• _What you should do_
Every line from the first one in the data below through the line holding "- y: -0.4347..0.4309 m" is to be written out exactly, with the pictures omitted.

== == ==

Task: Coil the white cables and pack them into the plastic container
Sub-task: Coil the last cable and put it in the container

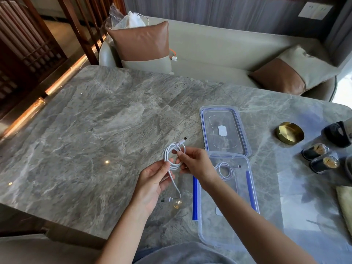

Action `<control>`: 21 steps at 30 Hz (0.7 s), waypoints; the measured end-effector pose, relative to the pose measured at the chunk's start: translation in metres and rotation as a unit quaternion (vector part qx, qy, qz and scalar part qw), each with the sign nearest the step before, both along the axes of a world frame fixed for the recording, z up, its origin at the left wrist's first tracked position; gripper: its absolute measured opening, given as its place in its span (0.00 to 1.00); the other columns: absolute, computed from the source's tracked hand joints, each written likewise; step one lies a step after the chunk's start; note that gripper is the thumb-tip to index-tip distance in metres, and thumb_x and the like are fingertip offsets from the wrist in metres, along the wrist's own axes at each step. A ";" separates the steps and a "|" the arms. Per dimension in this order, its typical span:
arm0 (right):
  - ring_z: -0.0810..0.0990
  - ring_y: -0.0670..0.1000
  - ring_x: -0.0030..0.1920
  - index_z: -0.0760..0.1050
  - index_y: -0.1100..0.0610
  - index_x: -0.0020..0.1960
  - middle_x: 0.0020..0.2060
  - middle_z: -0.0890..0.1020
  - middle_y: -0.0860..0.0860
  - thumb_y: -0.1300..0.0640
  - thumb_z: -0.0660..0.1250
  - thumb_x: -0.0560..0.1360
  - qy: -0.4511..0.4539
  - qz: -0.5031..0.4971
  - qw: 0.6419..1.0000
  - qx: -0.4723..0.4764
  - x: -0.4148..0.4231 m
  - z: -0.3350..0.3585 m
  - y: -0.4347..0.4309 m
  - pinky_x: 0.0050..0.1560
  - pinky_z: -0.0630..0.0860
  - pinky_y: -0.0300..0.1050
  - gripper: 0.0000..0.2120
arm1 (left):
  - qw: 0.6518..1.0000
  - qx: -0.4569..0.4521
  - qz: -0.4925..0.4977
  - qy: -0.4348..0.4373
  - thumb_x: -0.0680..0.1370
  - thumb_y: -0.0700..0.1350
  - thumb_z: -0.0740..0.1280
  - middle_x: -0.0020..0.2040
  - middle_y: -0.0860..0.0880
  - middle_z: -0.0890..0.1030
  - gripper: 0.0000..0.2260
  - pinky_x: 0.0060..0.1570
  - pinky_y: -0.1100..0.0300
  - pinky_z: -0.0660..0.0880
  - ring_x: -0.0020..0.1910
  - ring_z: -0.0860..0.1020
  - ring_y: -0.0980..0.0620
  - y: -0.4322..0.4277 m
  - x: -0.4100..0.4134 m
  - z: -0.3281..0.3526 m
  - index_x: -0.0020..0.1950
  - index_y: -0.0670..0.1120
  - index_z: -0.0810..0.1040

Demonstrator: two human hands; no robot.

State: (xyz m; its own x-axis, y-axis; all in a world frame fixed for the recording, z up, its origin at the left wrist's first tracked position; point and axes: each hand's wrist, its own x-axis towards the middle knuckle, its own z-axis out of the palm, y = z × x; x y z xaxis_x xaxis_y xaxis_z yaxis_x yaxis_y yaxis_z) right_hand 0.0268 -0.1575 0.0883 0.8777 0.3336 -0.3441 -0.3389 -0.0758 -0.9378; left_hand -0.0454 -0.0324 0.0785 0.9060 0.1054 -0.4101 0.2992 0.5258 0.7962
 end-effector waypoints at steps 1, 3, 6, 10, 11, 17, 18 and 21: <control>0.72 0.41 0.24 0.79 0.65 0.52 0.28 0.77 0.48 0.63 0.62 0.78 -0.023 0.008 1.000 -0.015 -0.001 0.000 0.001 0.27 0.75 0.34 0.09 | 1.000 0.008 -0.001 0.000 0.66 0.49 0.71 0.37 0.53 0.85 0.09 0.36 0.67 0.77 0.35 0.81 0.60 0.001 -0.001 0.000 0.44 0.49 0.85; 0.71 0.41 0.23 0.80 0.62 0.48 0.27 0.77 0.49 0.63 0.63 0.77 -0.069 0.026 0.996 -0.043 -0.001 0.000 0.001 0.26 0.75 0.35 0.07 | 1.000 0.028 0.008 0.004 0.63 0.51 0.73 0.35 0.54 0.83 0.12 0.36 0.67 0.77 0.33 0.78 0.61 0.003 -0.001 -0.002 0.44 0.49 0.85; 0.71 0.41 0.23 0.80 0.58 0.45 0.28 0.77 0.48 0.63 0.63 0.77 -0.076 0.038 0.996 -0.031 0.001 0.004 0.001 0.26 0.74 0.34 0.07 | 0.999 0.027 0.041 0.014 0.65 0.50 0.72 0.29 0.54 0.78 0.10 0.34 0.66 0.77 0.30 0.76 0.60 0.006 0.002 -0.003 0.41 0.47 0.85; 0.71 0.40 0.27 0.79 0.58 0.49 0.30 0.79 0.46 0.60 0.63 0.77 0.061 0.064 0.990 0.110 0.003 0.007 -0.001 0.29 0.73 0.32 0.06 | 0.993 -0.081 0.068 0.049 0.68 0.46 0.69 0.33 0.51 0.81 0.06 0.31 0.67 0.77 0.29 0.77 0.59 0.012 0.006 -0.003 0.36 0.46 0.84; 0.70 0.41 0.28 0.79 0.58 0.49 0.31 0.79 0.46 0.60 0.63 0.77 0.099 0.066 0.982 0.148 0.003 0.006 -0.002 0.29 0.73 0.31 0.06 | 0.990 -0.114 0.061 0.059 0.68 0.46 0.69 0.35 0.50 0.82 0.05 0.30 0.67 0.77 0.30 0.78 0.59 0.013 0.007 -0.003 0.36 0.46 0.84; 0.74 0.41 0.29 0.76 0.58 0.52 0.34 0.80 0.48 0.63 0.63 0.77 0.200 0.048 0.946 0.252 0.000 -0.001 -0.001 0.30 0.74 0.31 0.07 | 0.978 -0.185 0.070 0.066 0.72 0.43 0.65 0.37 0.50 0.82 0.06 0.31 0.67 0.77 0.30 0.78 0.59 0.015 0.010 -0.004 0.47 0.43 0.77; 0.75 0.41 0.30 0.76 0.57 0.53 0.35 0.81 0.48 0.64 0.63 0.76 0.200 0.047 0.946 0.249 -0.001 -0.001 -0.001 0.31 0.75 0.32 0.08 | 0.980 -0.175 0.078 0.057 0.74 0.42 0.63 0.36 0.51 0.82 0.05 0.31 0.68 0.77 0.29 0.77 0.60 0.016 0.011 -0.003 0.47 0.43 0.77; 0.77 0.42 0.33 0.74 0.56 0.55 0.38 0.83 0.48 0.64 0.65 0.75 0.178 0.041 0.962 0.205 -0.003 -0.002 0.002 0.33 0.78 0.35 0.10 | 0.984 -0.123 0.123 0.046 0.79 0.38 0.58 0.31 0.54 0.81 0.08 0.32 0.69 0.77 0.28 0.78 0.61 0.018 0.016 -0.002 0.48 0.43 0.77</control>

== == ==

• _Result_
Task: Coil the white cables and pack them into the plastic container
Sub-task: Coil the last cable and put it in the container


Action `<control>`: 21 steps at 30 Hz (0.7 s), waypoints; the measured end-effector pose, relative to the pose measured at the chunk's start: translation in metres and rotation as a unit quaternion (vector part qx, qy, qz and scalar part qw), each with the sign nearest the step before, both along the axes of a world frame fixed for the recording, z up, its origin at the left wrist's first tracked position; gripper: its absolute measured opening, given as its place in its span (0.00 to 1.00); the other columns: absolute, computed from the source's tracked hand joints, each written likewise; step one lies a step after the chunk's start; note that gripper is the thumb-tip to index-tip distance in metres, and thumb_x and the like are fingertip offsets from the wrist in metres, along the wrist's own axes at each step. A ";" separates the steps and a "|" the arms. Per dimension in this order, its typical span:
arm0 (right):
  - ring_z: -0.0810..0.0990
  - ring_y: -0.0670..0.1000
  - ring_x: -0.0030..0.1920
  - index_z: -0.0760..0.1050
  - index_y: -0.1100..0.0610
  - index_x: -0.0020..0.1960
  - middle_x: 0.0020..0.2060
  - middle_z: -0.0890..0.1020
  - middle_y: -0.0860..0.0860
  - thumb_y: -0.1300..0.0640
  - thumb_z: -0.0660..0.1250
  - thumb_x: -0.0560..0.1360
  - qy: -0.4511..0.4539
  - qz: -0.5031..0.4971
  - qw: 0.6419..1.0000
  - qx: -0.4723..0.4764
  - x: -0.4148..0.4231 m
  - z: -0.3350..0.3585 m
  - y: -0.4347..0.4309 m

Nothing further remains in the output.